王龍寺概要

王龍寺のあらまし

海瀧山王龍寺は、黄檗宗の寺院です。
黄檗宗は、江戸時代に、中国(明)の時代、隠元禅師によって日本につたわった、臨済宗のながれをくむ、禅宗のひとつです。京都府宇治市にある黄檗山萬福寺を大本山としております。
王龍寺は、伝説によれば、古く聖武天皇の勅願による古刹とされております。現在の黄檗宗の寺院として体裁がととのえられたのは、江戸時代になってからのことです。大和郡山の城主であった本多忠平公によって、元禄二年に堂宇が整えられました。現在の本堂は、その当時のものを残しております。
開山は、梅谷禅師です。梅谷禅師は、黄檗宗第二代木庵の弟子にあたります。
本尊は、石仏(磨崖仏)の十一面観音菩薩像です。つくられた年紀がわかる石仏として貴重なもので、南北朝(建武三年)の作になります。
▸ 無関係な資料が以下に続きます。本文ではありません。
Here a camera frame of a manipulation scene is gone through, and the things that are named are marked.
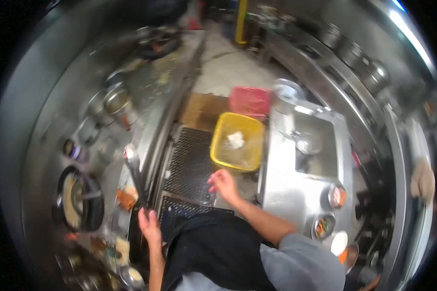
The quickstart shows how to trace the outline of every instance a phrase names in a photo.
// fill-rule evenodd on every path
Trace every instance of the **black apron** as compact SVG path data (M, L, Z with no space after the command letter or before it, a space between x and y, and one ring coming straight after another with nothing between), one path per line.
M273 246L245 220L212 210L183 221L171 237L162 291L175 290L192 271L230 290L275 290L260 253L261 243Z

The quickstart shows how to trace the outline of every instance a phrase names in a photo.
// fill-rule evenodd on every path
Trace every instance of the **yellow pole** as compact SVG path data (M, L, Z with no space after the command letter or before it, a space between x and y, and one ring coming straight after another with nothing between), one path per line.
M245 15L247 8L247 0L239 0L238 20L236 21L235 41L238 44L247 44L243 40L243 27L245 25Z

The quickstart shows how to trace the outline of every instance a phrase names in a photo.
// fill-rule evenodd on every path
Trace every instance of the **commercial kitchen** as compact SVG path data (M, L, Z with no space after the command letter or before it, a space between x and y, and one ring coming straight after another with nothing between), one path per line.
M208 191L225 168L347 278L404 290L437 244L437 67L401 4L138 8L49 7L4 80L0 205L37 285L148 290L140 207L165 242L177 218L235 213Z

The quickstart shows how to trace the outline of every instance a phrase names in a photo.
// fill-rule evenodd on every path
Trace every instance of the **yellow basket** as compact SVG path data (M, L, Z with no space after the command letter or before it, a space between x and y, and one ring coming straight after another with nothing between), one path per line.
M228 136L241 132L243 147L232 149ZM221 168L239 172L252 172L259 168L264 141L263 124L252 117L226 112L220 115L215 126L210 158Z

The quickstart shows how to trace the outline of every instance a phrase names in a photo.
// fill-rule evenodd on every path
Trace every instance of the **shirt sleeve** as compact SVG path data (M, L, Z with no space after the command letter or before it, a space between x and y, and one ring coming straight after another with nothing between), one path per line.
M231 291L216 285L208 277L198 272L189 272L183 275L182 281L175 291Z
M267 277L278 291L342 291L345 269L318 241L300 234L286 235L278 249L261 245Z
これは、奈良市の文化財に指定されています。
この他、奈良県の保護樹木・奈良市の文化財(天然記念物)に指定されているヤマモモの古木(樹齢三百年以上)があります。また、山門より本堂にいたる参道の周囲ならびに境内の山林は、奈良市の文化財(天然記念物)に指定されています。現在まで残っている、市内での貴重な里山の自然林になります。
現在では、奈良市の西、富雄川の流れに位置する、自然環境を残した、古来の面影をとどめる古寺として、人々の信仰と憩いの場となっております。

本堂

 

黄檗宗について

黄檗宗は、江戸時代、中国の明の時代に、隠元禅師によって日本にもたらされた、臨済宗のながれをくむ禅宗です。隠元禅師は、中国において、福建省にある黄檗山萬福寺の住職をされていました。1654年に、63歳のとき弟子20名とともに、日本にわたってこられ、京都の宇治に新たに同じく黄檗山萬福寺を建立されました。明治になって、黄檗宗として独立の宗派となりました。現在でも、本山(萬福寺)では中国式の生活様式で修行がおこなわれています。